Friday, December 4, 2020

"MAXIME AND FRAU HÖLLE"


   Maxime or "Max" as I used to call her, was a flaxen haired, Blue-Ridge-Mountain eyed wild child, a rebel and a renegade, who became a wandering nomad suffering from a severe case of chionomania...  she was also an incredibly talented, intellectual, outsider artist who disappeared after a whirlwind global trek from the Piedmont just west of D.C. to the posh Park Avenue area of Manhattan to the Gothic walls of Berlin in Kraut-land and back to Gotham city, before vanishing forever after a curious stint as a tattooed laden manager of a smoke shop and adult "toy" store wedged between thickets of cabbage palms and slash pines on Alligator Alley in the Everglades.


(From a message I received on my answering machine on January the 6th of 1999)...

  "Frau Hölle!" that will be my next tattoo!"  "Today is her day, so this next tattoo must be of her... is it snowing up there yet?"  "She's the goddess of the Nordic fairy tales who brings snow".  "You know, the one that I used to talk about all the time...  Remember?"
    Next tattoo, I thought to myself ...  what tattoos?  The goddess of snow?  Maybe she was famous in Germany and Scandinavia, but I never heard of her in Manhattan before.  I sat dumbfounded,  as it had been a long time since I had heard from Max and this latest development was rather stupefying.  We had been so close for many years but I felt her drifting away (like Frau Hölle's snow?) since she had flown south to Florida to regroup and get herself back together.  Frau Hölle had certainly not made an appearance in the deep south of the sunshine state in many decades. So how did Max end up there in the sub tropics after all of her years chasing after and searching for the perfect snowstorm and Lady Hölle?  Maxime was so intense about this obsession that it was reminiscent of the little girl and her driven wanderings in the cult film "Spirit of the Beehive"
  We must go back to when we first met to tell the tale of "Maxime and the Goddess of Snow". Of course Maxime might not have been her real name and it will remain unknown for many reasons.  It's not important anyway... but her ghost story is.

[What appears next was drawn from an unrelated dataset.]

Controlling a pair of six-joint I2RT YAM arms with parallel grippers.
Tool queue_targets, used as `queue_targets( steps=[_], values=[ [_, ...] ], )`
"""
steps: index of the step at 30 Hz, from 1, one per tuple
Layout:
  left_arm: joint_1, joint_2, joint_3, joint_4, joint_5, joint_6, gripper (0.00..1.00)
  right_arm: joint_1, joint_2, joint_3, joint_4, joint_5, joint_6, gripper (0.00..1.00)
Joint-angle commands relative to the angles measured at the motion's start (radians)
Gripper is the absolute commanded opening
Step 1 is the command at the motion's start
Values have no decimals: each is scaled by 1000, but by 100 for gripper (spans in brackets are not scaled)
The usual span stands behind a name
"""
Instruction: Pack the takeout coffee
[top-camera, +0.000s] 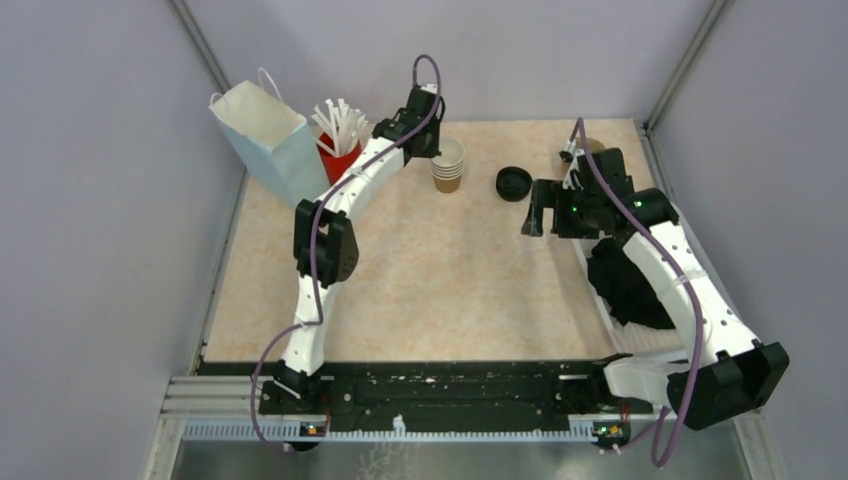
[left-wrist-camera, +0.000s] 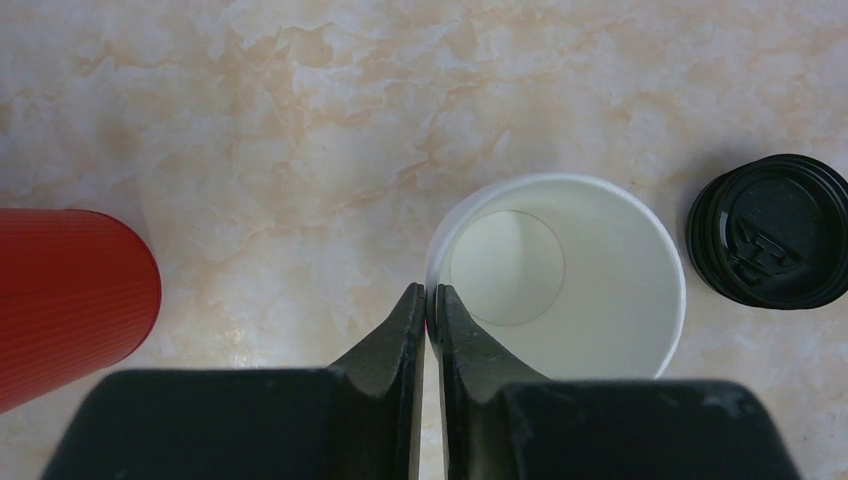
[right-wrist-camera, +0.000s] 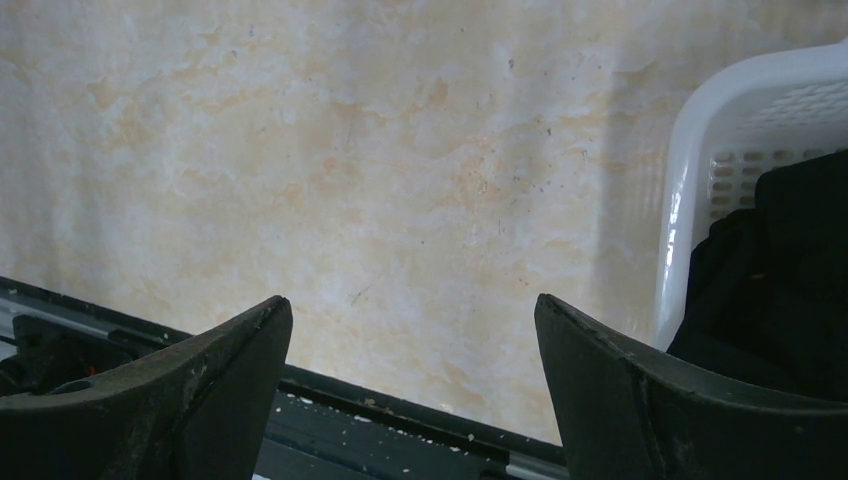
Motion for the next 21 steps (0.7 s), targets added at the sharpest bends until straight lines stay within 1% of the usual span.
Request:
queue_targets(
  steps=[1,6,9,12,14,17,21],
  values=[
    [-2,4,48,8,-11,16,12,4,0,0,22,-3,-16,91],
    [-2,0,85,-12,-7,4,7,4,0,0,21,0,-18,91],
    [-3,-11,100,-15,-3,-11,1,5,-1,-5,23,0,-18,91],
    [0,-21,105,-22,15,-32,0,5,1,-5,25,-2,-18,91],
    [10,-25,103,-33,31,-68,0,5,1,-8,28,-4,-18,91],
    [41,-23,100,-54,92,-138,0,4,2,-9,30,-5,-21,91],
    [86,-53,91,-82,178,-274,0,5,4,-5,25,-4,-26,91]
  ],
)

Upper East Side. Manhattan.  Winter of 1992

   I first saw Maxime on a lush spring day of luminous wispy clouds overhead and lilacs blooming on the side streets of Manhattans upper east side.  She was sitting at a bar in a German cafe gazing dreamily at the stiff, meringue like head that sat on top of her tall glass of golden Hefe Weiss Bier,  like a snow cap on top of Old Smoky.  She touched the meringue cloud gently and said... "You know in Germany it's considered a necessary art... that is achieving the correct head on tapped beer".
 "It reminds me of snow,  I love snow,  there's something so pure, magical and otherworldly about it,  like it comes from a distant, winter world in the outer cosmos".  "I could never live anywhere where there was no snow,  never".  That was my introduction to "Max"... 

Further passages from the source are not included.